HOW TO COMPLETE THIS TASK: Write the listing below out again word for word, without a single picture.
********
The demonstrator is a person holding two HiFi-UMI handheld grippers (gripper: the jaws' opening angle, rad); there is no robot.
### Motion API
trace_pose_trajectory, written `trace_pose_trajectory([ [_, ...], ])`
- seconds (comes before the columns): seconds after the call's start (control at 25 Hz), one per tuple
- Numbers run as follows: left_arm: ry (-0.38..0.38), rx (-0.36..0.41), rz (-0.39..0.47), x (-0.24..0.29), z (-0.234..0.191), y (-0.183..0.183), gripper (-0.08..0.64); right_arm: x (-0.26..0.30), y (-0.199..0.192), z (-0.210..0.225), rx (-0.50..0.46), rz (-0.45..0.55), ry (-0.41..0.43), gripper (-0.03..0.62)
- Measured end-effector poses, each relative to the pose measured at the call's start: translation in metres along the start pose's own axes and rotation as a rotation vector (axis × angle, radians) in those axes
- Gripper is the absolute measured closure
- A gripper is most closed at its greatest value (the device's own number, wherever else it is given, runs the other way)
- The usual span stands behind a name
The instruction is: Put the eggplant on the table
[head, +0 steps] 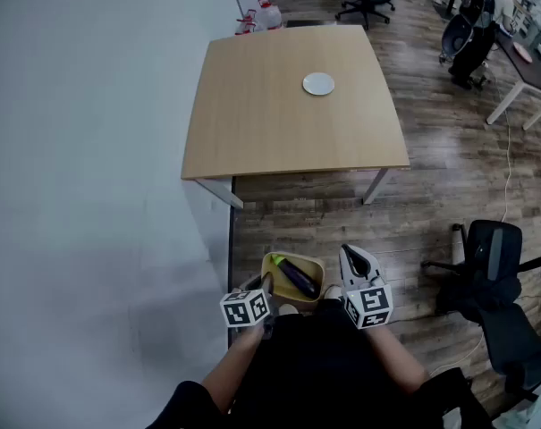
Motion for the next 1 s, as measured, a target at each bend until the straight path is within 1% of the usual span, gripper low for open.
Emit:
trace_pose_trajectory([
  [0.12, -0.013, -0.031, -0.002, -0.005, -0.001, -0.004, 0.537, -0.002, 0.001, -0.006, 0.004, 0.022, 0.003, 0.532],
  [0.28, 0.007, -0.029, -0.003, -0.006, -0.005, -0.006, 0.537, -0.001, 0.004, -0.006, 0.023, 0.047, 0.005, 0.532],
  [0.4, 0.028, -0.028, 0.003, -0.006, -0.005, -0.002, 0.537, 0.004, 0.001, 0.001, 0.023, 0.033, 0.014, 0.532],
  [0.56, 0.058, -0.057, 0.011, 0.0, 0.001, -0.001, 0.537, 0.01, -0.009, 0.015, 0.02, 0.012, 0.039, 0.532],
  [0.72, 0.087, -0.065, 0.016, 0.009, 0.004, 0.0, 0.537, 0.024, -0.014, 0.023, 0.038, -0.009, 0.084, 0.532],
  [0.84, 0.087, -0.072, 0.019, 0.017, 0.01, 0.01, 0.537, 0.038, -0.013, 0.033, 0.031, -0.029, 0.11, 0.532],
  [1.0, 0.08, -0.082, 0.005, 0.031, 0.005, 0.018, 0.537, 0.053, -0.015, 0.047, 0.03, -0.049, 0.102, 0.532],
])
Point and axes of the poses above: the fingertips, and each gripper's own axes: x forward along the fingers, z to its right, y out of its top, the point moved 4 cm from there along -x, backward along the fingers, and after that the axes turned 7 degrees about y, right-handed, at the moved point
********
ANSWER FOR THIS EXERCISE:
The demonstrator is a person holding two HiFi-UMI handheld grippers (gripper: the jaws' opening angle, rad); there is no robot.
### Motion API
trace_pose_trajectory, written `trace_pose_trajectory([ [_, ...], ])`
- seconds (comes before the columns): seconds after the call's start (control at 25 Hz), one per tuple
- Numbers run as follows: left_arm: ry (-0.38..0.38), rx (-0.36..0.41), rz (-0.39..0.47), x (-0.24..0.29), z (-0.234..0.191), y (-0.183..0.183), gripper (-0.08..0.64); right_arm: x (-0.26..0.30), y (-0.199..0.192), z (-0.210..0.225), rx (-0.50..0.46), rz (-0.45..0.55), ry (-0.41..0.43), gripper (-0.03..0.62)
- Measured end-effector poses, each relative to the pose measured at the call's start: translation in metres along the start pose's own axes and rotation as a rotation vector (axis × angle, radians) in those axes
- Gripper is the absolute measured closure
- A gripper is most closed at its greatest value (the device's own number, wherever else it is given, runs the other way)
- The usual span stands behind a name
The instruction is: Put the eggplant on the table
[head, +0 steps] 
Motion for the next 1 s, as measured, a target at each bend until the straight path is within 1% of the usual span, gripper low for open.
Emit:
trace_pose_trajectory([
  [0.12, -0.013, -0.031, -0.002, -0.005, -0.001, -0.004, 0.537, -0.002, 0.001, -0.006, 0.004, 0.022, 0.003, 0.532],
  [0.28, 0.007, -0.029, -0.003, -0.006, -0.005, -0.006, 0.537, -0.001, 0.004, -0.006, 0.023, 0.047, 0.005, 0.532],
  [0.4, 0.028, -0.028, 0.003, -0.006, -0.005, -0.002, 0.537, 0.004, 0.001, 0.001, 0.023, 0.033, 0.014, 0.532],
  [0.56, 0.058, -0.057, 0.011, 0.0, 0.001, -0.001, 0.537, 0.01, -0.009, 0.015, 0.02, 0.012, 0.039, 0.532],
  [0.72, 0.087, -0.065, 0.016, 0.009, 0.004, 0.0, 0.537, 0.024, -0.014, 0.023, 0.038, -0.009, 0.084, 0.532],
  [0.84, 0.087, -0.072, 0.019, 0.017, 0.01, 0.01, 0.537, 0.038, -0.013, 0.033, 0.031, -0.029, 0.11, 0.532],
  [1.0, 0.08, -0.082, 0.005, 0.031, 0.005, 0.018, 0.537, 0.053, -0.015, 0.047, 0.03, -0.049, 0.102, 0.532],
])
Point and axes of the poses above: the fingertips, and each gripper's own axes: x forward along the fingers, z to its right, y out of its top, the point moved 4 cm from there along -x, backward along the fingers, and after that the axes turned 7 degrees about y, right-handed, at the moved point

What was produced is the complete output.